▶ [EXERCISE OBJECTIVE] Wherever the word "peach" appears in a line below, that line counts; report the total number of such lines only.
::: TASK INPUTS :::
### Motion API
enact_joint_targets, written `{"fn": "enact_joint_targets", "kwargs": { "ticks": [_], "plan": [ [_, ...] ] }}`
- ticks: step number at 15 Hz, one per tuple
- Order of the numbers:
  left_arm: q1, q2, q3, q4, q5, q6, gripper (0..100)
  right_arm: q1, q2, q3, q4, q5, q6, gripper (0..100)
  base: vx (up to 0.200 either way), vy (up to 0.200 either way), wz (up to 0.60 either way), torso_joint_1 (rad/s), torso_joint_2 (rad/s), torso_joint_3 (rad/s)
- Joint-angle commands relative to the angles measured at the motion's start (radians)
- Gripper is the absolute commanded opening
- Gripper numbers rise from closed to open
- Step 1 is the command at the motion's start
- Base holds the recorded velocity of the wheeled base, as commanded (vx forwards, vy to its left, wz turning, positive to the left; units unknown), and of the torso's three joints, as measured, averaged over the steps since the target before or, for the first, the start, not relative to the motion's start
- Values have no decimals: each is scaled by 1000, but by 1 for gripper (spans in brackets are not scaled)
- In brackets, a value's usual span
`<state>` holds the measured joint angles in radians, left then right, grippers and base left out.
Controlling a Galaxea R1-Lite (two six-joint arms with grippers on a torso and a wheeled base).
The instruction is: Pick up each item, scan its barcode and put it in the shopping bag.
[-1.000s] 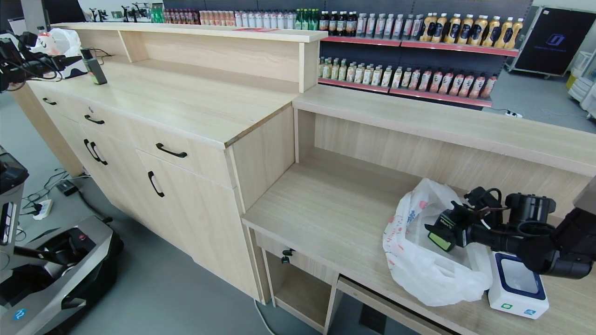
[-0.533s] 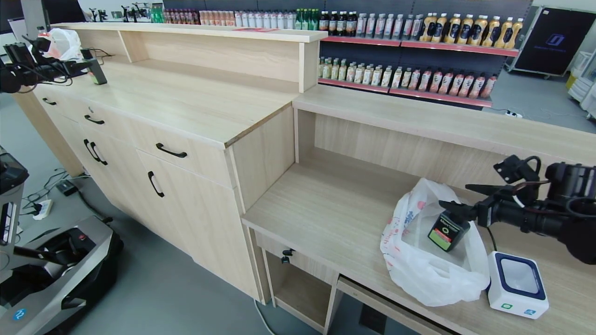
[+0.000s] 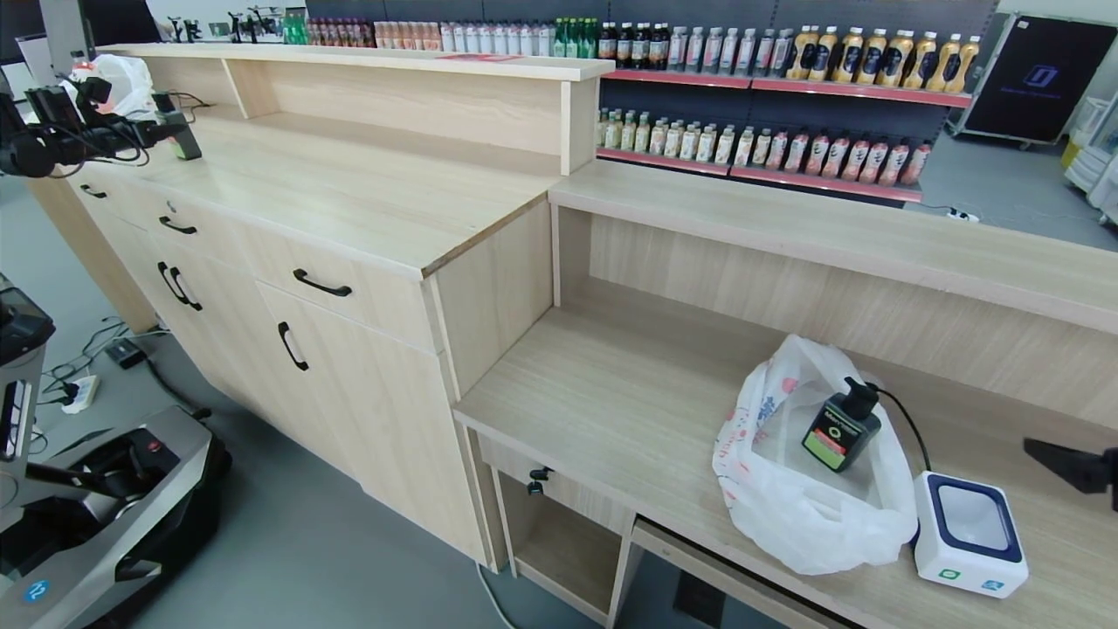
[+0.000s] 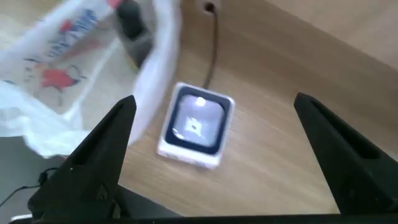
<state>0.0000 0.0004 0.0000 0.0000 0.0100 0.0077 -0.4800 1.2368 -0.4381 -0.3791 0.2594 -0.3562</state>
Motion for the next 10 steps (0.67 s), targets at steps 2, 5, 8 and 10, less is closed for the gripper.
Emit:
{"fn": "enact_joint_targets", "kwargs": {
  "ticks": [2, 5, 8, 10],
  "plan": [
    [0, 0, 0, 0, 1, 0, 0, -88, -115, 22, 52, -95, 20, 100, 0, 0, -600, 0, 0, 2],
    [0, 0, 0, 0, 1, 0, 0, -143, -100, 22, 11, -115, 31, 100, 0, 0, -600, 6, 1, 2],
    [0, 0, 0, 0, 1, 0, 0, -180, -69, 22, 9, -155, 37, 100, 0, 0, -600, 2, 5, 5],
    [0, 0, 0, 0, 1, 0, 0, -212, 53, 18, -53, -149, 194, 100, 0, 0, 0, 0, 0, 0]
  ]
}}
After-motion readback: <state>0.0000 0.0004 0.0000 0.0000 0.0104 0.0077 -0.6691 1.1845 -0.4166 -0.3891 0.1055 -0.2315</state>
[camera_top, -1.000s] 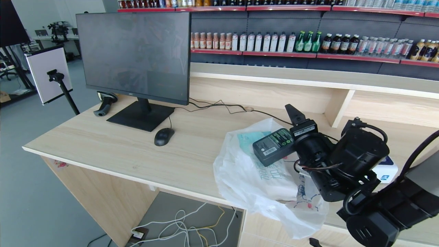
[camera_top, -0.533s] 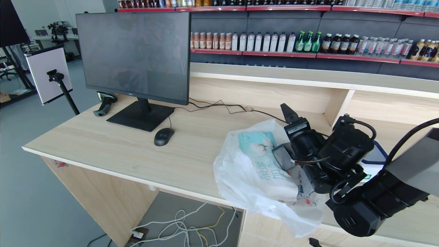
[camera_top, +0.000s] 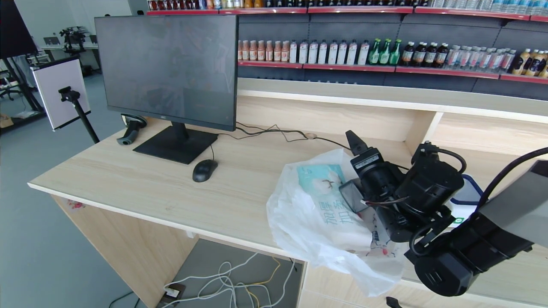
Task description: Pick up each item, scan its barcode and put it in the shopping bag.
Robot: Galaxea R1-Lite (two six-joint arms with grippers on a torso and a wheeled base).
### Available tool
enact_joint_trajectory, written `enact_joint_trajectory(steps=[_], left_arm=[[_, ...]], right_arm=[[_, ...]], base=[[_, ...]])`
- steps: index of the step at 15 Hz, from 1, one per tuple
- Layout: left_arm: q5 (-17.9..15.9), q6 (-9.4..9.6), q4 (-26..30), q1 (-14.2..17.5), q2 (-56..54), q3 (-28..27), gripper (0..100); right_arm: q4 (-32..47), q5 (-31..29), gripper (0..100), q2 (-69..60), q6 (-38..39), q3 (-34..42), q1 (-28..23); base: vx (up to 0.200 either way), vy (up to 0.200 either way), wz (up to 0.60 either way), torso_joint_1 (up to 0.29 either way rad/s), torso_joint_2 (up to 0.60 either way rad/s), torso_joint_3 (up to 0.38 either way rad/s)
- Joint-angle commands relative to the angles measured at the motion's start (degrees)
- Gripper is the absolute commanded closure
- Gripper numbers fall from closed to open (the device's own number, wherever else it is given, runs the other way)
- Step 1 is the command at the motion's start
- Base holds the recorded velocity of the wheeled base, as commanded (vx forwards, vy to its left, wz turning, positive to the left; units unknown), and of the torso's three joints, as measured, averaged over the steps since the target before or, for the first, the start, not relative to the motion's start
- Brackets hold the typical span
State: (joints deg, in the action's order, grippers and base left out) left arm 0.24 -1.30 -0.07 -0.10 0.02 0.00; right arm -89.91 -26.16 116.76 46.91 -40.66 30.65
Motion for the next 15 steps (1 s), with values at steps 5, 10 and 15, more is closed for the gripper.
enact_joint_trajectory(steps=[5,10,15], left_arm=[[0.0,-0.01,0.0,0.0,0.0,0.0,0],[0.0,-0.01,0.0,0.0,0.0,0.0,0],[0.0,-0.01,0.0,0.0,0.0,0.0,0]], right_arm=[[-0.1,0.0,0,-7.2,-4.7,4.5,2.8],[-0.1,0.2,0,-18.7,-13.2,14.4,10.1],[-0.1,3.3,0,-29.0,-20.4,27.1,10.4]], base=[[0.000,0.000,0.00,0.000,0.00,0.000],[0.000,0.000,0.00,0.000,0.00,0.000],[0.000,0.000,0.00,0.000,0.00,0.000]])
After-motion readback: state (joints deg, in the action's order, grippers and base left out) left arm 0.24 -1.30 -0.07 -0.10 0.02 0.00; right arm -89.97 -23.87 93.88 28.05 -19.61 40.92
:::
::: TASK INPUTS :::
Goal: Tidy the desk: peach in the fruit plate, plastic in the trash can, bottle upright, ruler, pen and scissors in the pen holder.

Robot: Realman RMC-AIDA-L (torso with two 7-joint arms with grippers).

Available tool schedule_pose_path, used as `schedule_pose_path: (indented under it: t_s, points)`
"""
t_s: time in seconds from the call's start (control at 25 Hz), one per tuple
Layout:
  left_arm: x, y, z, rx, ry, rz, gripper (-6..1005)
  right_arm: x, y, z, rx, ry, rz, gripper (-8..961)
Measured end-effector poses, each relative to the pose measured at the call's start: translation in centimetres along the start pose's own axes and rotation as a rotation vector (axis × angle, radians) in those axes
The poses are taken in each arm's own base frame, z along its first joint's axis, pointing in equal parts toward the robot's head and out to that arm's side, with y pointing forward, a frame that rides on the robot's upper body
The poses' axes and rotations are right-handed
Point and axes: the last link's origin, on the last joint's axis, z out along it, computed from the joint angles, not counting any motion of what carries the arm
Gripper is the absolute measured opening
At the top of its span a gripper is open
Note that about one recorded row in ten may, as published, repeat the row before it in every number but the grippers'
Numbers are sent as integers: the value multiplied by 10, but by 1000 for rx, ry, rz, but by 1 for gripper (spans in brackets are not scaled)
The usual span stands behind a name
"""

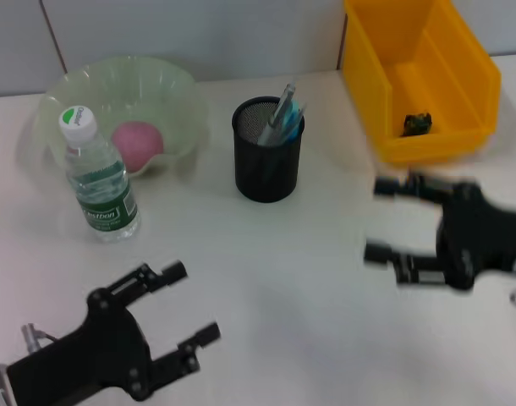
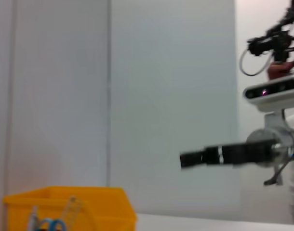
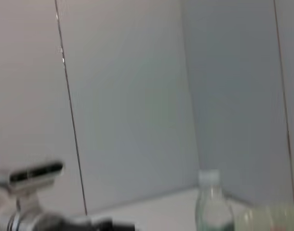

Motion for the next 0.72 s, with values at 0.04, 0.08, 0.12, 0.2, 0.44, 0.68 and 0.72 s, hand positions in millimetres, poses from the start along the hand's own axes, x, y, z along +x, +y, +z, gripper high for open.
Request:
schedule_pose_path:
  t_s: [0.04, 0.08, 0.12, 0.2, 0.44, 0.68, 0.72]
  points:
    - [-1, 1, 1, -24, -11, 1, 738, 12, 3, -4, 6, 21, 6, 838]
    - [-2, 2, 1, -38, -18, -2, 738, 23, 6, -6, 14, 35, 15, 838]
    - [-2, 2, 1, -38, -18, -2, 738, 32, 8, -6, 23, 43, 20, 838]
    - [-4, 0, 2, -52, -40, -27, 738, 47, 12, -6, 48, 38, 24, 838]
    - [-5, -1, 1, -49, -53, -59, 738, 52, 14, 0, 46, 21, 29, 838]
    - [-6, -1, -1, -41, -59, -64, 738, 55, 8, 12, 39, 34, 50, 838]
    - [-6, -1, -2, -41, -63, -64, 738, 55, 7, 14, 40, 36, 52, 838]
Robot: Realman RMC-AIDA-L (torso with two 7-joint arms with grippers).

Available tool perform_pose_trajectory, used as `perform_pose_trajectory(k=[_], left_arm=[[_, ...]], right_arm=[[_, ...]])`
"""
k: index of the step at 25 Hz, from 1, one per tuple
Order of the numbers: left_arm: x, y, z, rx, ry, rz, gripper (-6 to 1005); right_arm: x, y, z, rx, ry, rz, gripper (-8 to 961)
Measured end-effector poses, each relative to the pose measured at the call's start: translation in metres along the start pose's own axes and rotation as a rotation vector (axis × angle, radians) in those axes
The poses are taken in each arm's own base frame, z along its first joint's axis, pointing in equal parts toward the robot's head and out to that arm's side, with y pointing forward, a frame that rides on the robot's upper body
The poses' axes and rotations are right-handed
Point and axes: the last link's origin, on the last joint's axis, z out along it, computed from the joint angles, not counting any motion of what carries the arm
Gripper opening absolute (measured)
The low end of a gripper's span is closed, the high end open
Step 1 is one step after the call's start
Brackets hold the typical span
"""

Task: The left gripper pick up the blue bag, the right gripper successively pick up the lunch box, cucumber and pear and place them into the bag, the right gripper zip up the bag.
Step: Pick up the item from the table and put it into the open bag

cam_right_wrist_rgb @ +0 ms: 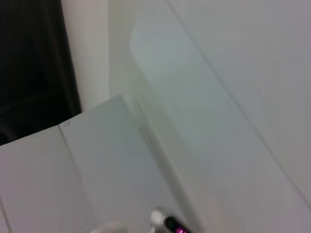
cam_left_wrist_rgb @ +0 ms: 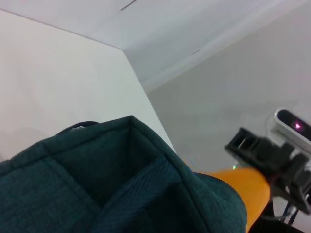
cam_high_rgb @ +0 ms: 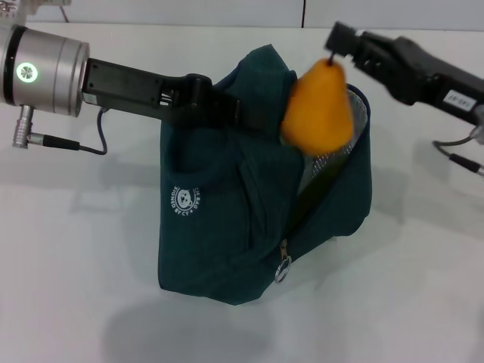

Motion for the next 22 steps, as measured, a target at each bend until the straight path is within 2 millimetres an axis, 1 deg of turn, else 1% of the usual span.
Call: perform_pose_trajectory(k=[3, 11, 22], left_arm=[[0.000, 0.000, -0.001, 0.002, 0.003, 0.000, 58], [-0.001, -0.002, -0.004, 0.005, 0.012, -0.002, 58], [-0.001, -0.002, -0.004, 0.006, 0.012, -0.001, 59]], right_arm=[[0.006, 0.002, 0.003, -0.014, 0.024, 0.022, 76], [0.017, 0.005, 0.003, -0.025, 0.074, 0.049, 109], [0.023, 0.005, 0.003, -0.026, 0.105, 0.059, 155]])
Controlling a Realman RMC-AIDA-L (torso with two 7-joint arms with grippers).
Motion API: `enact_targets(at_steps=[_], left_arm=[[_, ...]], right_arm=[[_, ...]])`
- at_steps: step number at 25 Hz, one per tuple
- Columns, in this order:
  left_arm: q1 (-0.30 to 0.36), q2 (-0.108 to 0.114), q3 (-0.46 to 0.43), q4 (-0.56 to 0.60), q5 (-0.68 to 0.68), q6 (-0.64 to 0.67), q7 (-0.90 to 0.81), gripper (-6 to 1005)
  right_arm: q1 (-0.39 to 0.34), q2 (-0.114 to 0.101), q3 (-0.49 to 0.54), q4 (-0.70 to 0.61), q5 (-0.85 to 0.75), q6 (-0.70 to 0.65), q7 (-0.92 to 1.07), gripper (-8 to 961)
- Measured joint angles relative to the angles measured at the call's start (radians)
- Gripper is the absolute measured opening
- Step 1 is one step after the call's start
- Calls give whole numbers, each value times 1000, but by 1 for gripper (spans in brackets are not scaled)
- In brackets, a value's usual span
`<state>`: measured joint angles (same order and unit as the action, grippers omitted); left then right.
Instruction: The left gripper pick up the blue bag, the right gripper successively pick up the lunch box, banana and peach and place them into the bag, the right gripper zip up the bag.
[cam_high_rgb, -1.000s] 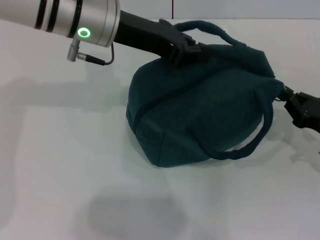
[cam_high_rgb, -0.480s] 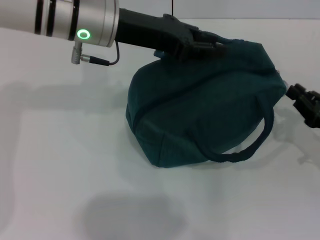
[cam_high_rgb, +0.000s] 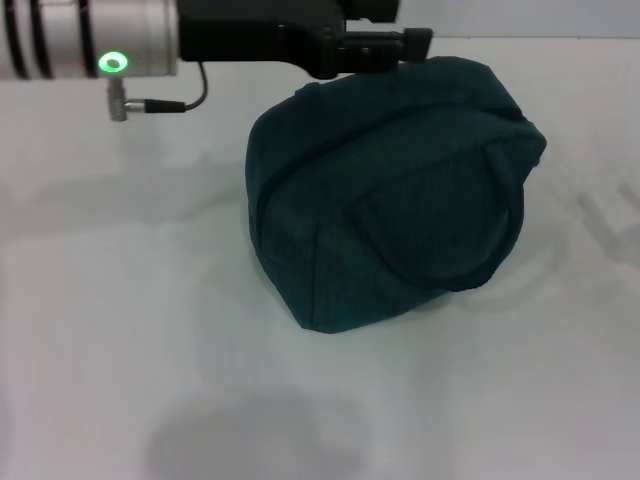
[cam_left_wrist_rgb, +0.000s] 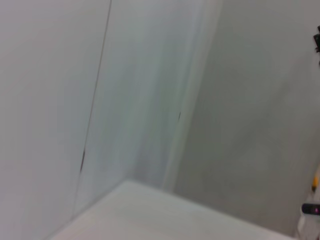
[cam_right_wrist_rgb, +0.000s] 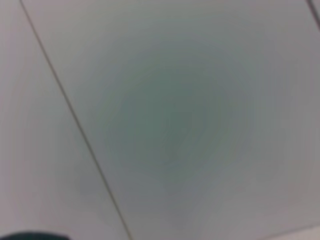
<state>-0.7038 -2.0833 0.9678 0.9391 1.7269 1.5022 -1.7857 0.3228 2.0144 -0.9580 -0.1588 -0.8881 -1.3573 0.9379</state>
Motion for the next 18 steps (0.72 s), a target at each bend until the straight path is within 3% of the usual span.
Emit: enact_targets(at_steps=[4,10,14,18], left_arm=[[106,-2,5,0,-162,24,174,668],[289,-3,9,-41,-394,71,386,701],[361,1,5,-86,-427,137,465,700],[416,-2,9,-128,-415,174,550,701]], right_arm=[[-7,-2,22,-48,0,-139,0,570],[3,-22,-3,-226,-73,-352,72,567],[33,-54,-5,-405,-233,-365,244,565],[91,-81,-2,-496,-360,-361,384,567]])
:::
▶ [RESPONSE] 2